Saved entries:
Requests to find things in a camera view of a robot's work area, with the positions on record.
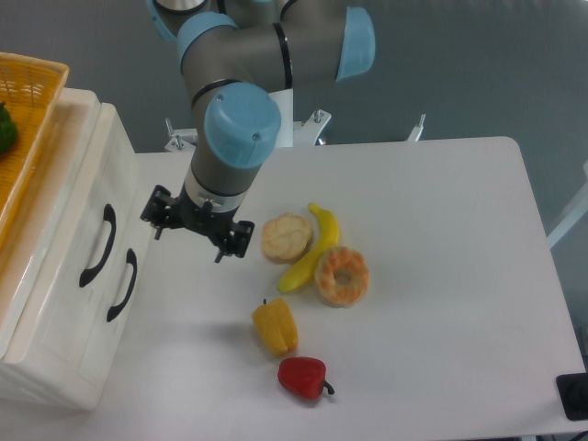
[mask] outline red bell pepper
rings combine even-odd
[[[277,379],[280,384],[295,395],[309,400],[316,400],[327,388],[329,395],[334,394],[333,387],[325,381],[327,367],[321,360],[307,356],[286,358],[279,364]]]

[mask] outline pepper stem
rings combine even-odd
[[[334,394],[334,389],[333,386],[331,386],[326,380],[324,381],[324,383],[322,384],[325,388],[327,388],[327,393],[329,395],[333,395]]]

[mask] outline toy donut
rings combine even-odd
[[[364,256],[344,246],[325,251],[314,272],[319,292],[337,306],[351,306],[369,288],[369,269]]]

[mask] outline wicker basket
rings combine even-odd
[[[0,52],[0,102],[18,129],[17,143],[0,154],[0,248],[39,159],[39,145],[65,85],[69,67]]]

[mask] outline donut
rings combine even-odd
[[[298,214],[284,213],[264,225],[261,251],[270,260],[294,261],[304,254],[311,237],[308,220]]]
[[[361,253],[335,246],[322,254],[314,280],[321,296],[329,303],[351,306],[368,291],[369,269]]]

* * *

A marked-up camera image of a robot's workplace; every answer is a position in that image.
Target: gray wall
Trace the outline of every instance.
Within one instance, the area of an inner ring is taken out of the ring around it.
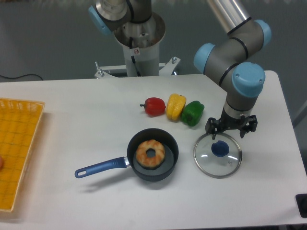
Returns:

---

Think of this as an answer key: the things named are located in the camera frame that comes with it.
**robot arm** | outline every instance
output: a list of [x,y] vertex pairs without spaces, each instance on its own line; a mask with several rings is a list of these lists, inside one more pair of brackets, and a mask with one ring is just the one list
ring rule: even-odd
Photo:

Task instructions
Filter the entries above down to the lines containing the word "that".

Exercise result
A marked-up camera image of a robot's workplace; every answer is a position in that image.
Think of this as an answer key: the things named are located in the camera frame that comes with it.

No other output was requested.